IEEE Trans Neural Netw Learn Syst. 2016 Apr;27(4):771-82. doi: 10.1109/TNNLS.2015.2424233. Epub 2015 May 1.
A least squares temporal difference with gradient correction (LS-TDC) algorithm and its kernel-based version kernel-based LS-TDC (KLS-TDC) are proposed as policy evaluation algorithms for reinforcement learning (RL). LS-TDC is derived from the TDC algorithm. Attributed to TDC derived by minimizing the mean-square projected Bellman error, LS-TDC has better convergence performance. The least squares technique is used to omit the size-step tuning of the original TDC and enhance robustness. For KLS-TDC, since the kernel method is used, feature vectors can be selected automatically. The approximate linear dependence analysis is performed to realize kernel sparsification. In addition, a policy iteration strategy motivated by KLS-TDC is constructed to solve control learning problems. The convergence and parameter sensitivities of both LS-TDC and KLS-TDC are tested through on-policy learning, off-policy learning, and control learning problems. Experimental results, as compared with a series of corresponding RL algorithms, demonstrate that both LS-TDC and KLS-TDC have better approximation and convergence performance, higher efficiency for sample usage, smaller burden of parameter tuning, and less sensitivity to parameters.

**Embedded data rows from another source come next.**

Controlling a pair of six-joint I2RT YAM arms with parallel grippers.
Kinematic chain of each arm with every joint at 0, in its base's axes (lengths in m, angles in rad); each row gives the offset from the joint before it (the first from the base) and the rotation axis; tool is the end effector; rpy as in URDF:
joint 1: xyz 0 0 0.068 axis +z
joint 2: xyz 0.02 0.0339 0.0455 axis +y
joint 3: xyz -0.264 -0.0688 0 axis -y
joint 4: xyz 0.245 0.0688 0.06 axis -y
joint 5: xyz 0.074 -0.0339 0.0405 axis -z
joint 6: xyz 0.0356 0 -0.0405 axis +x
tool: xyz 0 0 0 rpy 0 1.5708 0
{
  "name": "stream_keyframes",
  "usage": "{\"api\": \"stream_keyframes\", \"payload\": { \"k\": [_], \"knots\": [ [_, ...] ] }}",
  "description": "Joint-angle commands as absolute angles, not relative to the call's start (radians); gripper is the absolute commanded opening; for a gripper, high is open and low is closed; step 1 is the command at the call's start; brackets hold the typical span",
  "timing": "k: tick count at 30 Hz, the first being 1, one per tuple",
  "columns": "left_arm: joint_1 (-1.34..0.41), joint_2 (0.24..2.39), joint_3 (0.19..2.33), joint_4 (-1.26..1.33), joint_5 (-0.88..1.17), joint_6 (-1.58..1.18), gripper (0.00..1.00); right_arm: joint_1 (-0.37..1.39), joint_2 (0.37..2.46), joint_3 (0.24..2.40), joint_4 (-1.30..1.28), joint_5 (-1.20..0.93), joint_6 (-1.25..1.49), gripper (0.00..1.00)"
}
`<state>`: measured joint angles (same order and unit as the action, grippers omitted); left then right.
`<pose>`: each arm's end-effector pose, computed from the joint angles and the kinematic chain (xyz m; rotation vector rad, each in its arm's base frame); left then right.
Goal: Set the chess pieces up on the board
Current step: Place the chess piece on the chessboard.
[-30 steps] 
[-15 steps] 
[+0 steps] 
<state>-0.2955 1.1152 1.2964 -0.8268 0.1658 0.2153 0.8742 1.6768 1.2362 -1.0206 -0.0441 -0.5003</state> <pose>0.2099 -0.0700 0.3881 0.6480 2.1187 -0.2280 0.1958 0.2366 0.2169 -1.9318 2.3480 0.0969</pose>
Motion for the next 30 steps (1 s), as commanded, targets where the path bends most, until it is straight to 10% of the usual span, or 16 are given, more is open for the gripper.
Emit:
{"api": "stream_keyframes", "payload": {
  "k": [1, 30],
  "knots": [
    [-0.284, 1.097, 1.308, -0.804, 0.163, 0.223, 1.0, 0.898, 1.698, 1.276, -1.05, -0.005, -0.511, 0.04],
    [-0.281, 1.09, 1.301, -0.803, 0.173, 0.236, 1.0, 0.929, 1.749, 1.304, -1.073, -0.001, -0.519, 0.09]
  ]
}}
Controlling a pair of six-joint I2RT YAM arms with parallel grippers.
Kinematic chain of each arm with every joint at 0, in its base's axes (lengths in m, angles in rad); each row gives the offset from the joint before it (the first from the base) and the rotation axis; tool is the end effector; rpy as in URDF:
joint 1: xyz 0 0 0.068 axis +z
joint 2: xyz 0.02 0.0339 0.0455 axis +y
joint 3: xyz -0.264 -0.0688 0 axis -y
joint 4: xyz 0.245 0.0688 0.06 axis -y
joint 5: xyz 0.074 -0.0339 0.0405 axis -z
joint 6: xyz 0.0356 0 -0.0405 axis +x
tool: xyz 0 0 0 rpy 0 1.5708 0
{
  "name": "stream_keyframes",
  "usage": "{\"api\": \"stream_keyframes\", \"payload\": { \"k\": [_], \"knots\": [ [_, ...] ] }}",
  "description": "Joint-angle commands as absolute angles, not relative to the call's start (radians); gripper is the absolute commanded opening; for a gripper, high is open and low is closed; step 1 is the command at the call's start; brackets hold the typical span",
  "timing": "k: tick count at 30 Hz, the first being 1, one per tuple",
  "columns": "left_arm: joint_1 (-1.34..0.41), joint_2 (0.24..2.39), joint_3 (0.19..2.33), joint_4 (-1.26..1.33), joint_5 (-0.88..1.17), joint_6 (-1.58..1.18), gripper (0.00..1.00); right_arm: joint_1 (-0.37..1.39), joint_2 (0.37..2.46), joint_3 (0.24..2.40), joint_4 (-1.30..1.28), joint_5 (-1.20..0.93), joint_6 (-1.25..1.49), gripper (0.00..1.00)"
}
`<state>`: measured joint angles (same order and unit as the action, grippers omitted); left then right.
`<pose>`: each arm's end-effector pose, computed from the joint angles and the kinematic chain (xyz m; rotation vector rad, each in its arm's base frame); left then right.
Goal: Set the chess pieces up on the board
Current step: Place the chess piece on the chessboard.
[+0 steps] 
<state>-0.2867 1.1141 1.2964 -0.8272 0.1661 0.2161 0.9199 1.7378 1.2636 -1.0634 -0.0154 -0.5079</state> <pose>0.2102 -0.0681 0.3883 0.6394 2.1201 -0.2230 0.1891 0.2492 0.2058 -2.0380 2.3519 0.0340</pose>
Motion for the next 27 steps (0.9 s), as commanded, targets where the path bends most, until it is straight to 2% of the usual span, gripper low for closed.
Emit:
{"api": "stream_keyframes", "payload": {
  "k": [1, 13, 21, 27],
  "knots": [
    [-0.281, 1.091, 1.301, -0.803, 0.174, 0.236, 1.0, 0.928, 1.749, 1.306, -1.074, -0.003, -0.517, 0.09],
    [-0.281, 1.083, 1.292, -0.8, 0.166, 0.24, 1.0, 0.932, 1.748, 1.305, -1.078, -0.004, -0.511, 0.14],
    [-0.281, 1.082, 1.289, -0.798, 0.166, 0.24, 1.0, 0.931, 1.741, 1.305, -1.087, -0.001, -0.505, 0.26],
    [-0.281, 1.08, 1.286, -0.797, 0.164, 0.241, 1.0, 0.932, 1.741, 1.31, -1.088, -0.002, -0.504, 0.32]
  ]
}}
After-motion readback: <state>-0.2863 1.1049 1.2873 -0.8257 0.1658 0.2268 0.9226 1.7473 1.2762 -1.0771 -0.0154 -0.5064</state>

提出了最小二乘时间差分与梯度校正(LS-TDC)算法及其基于核的版本核最小二乘时间差分(KLS-TDC)作为强化学习(RL)的策略评估算法。LS-TDC 是从 TDC 算法中推导出的。由于 TDC 通过最小化均方投影贝尔曼误差来导出,LS-TDC 具有更好的收敛性能。最小二乘法用于省略原始 TDC 的大小步长调整,从而提高鲁棒性。对于 KLS-TDC,由于使用了核方法,因此可以自动选择特征向量。通过进行近似线性相关性分析来实现核稀疏化。此外,基于 KLS-TDC 构建了一种策略迭代策略,以解决控制学习问题。通过在线策略学习、离线策略学习和控制学习问题来测试 LS-TDC 和 KLS-TDC 的收敛性和参数敏感性。与一系列相应的 RL 算法进行的实验结果表明,LS-TDC 和 KLS-TDC 都具有更好的逼近和收敛性能,对样本使用效率更高,参数调整负担更小,对参数的敏感性更低。